**Exercise goal**. Every line below between the line holding "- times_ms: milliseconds" and the line holding "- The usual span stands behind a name", inclusive, should be repeated exactly, and all other lines omitted.

**Source data**.
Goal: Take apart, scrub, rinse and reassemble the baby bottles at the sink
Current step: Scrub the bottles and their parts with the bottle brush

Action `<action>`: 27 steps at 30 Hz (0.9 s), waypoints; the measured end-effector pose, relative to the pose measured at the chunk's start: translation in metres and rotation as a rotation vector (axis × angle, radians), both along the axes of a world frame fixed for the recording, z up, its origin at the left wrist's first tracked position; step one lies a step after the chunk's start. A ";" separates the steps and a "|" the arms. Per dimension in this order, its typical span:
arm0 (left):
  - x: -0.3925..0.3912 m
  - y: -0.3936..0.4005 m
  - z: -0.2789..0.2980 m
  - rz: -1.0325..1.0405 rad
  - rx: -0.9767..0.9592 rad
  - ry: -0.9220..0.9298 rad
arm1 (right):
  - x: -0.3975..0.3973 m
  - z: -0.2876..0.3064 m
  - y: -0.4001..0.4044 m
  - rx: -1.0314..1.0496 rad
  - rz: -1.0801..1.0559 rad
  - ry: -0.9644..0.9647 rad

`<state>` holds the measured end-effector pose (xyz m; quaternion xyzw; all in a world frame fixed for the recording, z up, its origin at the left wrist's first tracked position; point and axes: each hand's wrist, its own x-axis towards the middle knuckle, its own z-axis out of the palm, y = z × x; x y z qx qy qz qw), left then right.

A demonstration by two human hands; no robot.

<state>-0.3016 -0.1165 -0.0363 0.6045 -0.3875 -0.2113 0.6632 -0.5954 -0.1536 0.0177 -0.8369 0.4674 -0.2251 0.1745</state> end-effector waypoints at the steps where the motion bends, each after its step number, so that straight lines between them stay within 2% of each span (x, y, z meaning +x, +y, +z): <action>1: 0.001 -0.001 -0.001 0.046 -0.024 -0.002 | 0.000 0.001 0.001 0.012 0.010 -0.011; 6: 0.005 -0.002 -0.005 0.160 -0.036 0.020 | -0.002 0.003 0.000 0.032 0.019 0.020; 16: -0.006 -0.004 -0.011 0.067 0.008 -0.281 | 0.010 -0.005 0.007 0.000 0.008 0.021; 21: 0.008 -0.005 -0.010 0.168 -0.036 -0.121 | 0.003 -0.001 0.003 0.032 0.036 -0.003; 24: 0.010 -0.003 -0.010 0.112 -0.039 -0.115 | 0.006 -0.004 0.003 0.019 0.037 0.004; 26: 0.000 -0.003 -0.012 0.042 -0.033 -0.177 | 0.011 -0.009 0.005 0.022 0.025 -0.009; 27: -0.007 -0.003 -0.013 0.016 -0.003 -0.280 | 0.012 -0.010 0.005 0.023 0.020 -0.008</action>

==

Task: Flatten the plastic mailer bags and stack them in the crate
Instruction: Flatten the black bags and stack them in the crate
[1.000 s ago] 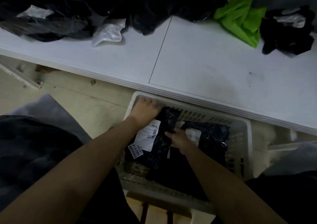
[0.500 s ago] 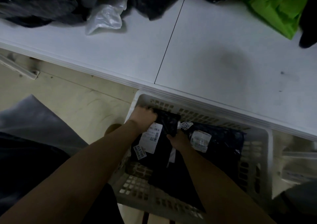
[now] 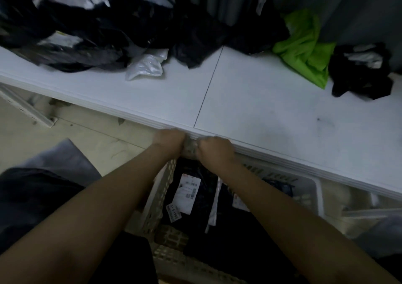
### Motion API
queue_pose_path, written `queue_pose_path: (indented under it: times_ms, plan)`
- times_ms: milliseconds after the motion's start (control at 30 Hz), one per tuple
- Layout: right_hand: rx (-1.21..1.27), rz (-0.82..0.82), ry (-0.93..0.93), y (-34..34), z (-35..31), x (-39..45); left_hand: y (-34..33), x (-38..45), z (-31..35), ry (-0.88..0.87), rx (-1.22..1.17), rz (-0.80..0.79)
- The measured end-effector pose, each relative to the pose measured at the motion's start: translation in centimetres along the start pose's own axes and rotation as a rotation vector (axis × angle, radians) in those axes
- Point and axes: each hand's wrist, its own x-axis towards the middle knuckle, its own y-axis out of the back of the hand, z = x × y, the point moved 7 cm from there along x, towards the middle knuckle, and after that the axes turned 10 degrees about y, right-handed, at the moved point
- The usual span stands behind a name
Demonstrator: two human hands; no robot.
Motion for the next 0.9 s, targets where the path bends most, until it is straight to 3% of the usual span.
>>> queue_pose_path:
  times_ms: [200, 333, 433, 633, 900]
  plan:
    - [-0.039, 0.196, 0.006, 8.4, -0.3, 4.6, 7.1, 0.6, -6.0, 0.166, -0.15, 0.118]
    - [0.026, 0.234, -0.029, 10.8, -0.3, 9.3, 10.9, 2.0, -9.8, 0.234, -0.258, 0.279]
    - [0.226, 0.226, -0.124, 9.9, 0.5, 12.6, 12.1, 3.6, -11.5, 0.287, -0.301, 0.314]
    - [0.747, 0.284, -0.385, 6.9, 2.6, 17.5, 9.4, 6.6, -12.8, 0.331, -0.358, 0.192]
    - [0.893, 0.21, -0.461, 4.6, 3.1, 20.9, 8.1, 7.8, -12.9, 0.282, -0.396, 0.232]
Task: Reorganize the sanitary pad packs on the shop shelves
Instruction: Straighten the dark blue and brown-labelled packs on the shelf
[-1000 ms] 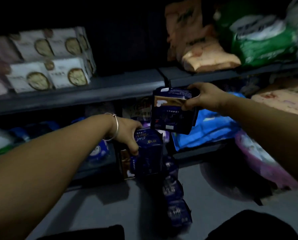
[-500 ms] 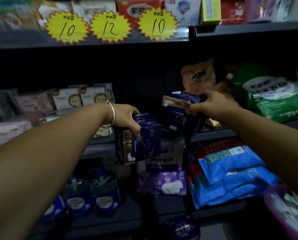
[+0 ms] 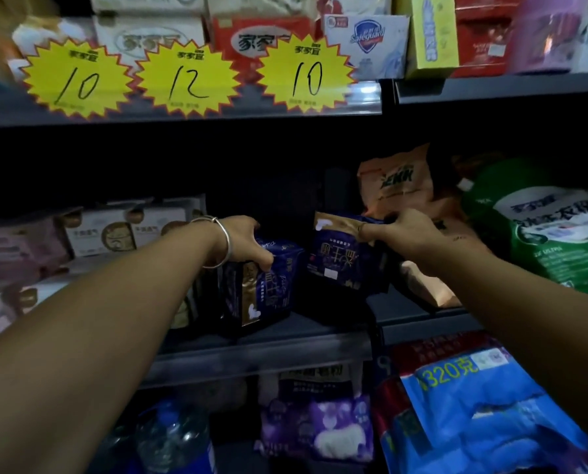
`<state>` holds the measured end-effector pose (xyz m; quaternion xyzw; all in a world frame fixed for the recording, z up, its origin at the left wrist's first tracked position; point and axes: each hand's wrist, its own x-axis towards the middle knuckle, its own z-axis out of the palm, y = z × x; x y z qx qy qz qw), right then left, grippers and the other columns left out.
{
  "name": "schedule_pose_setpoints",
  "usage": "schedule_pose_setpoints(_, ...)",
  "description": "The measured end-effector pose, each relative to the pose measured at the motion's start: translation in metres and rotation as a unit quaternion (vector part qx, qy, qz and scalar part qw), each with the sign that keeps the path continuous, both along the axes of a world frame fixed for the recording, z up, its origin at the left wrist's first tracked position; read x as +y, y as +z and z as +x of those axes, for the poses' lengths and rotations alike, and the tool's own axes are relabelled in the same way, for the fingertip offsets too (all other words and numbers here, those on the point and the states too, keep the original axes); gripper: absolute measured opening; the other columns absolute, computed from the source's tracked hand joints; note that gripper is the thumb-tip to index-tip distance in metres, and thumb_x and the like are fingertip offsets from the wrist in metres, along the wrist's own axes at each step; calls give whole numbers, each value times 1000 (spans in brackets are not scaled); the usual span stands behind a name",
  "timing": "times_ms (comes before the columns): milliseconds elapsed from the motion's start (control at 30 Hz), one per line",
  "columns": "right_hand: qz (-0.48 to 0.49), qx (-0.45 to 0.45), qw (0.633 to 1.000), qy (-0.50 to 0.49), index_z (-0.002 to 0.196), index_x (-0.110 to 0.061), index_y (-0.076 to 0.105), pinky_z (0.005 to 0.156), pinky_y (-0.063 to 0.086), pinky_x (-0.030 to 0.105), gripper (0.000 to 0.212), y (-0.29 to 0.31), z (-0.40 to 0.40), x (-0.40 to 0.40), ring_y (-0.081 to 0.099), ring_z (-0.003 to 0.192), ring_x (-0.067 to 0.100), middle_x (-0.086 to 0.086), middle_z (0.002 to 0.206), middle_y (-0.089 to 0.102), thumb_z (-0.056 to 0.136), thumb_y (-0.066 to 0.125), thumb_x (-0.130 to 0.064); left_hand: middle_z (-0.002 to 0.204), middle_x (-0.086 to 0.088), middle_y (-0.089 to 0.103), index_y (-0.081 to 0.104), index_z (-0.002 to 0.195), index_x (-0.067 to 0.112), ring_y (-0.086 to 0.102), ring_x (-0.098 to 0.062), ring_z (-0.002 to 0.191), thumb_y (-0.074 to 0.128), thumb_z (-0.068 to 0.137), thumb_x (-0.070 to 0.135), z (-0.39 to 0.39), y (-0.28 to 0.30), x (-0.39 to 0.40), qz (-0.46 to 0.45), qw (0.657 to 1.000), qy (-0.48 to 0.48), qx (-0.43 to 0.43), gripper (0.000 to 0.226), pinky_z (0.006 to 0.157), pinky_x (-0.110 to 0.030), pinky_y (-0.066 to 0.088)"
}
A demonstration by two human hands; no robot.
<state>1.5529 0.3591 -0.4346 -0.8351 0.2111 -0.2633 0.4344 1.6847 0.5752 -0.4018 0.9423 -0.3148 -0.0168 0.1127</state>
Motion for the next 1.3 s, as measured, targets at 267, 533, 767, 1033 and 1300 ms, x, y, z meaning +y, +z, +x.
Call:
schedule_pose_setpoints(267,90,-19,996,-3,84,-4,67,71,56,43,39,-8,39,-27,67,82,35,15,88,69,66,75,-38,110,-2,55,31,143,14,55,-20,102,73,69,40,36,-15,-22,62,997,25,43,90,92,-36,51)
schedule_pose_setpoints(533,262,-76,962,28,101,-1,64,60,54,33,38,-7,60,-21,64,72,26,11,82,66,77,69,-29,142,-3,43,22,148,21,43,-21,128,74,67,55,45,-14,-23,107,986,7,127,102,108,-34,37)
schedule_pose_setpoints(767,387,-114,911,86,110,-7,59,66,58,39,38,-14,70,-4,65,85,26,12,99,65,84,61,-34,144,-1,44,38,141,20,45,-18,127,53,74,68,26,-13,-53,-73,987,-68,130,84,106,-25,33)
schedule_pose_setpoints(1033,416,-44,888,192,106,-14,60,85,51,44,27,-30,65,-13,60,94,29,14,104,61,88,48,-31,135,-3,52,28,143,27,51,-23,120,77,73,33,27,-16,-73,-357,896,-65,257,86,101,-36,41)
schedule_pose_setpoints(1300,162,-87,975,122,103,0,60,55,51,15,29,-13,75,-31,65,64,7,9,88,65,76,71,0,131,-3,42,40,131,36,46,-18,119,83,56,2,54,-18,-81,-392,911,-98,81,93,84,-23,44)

**Written solution**.
- times_ms: milliseconds after the motion's start (control at 30 Hz), one per tuple
- Layout: right_hand: rx (-1.21..1.27), rz (-0.82..0.82), ry (-0.93..0.93), y (-34..34), z (-35..31), x (-39..45); left_hand: y (-34..33), x (-38..45), z (-31..35), ry (-0.88..0.87), rx (-1.22..1.17), rz (-0.80..0.79)
- The measured end-effector pose, each relative to the pose measured at the motion's start: translation in centimetres along the start pose's own axes and rotation as a rotation vector (axis × angle, radians) in those axes
- Point and axes: each hand's wrist, its own x-axis towards the middle knuckle, its own y-axis out of the back of the hand, z = x × y, the point moved 7 cm from there along x, towards the middle knuckle, and after that the axes turned 10 degrees about y, right-handed, at the moved point
- The usual span stands behind a name

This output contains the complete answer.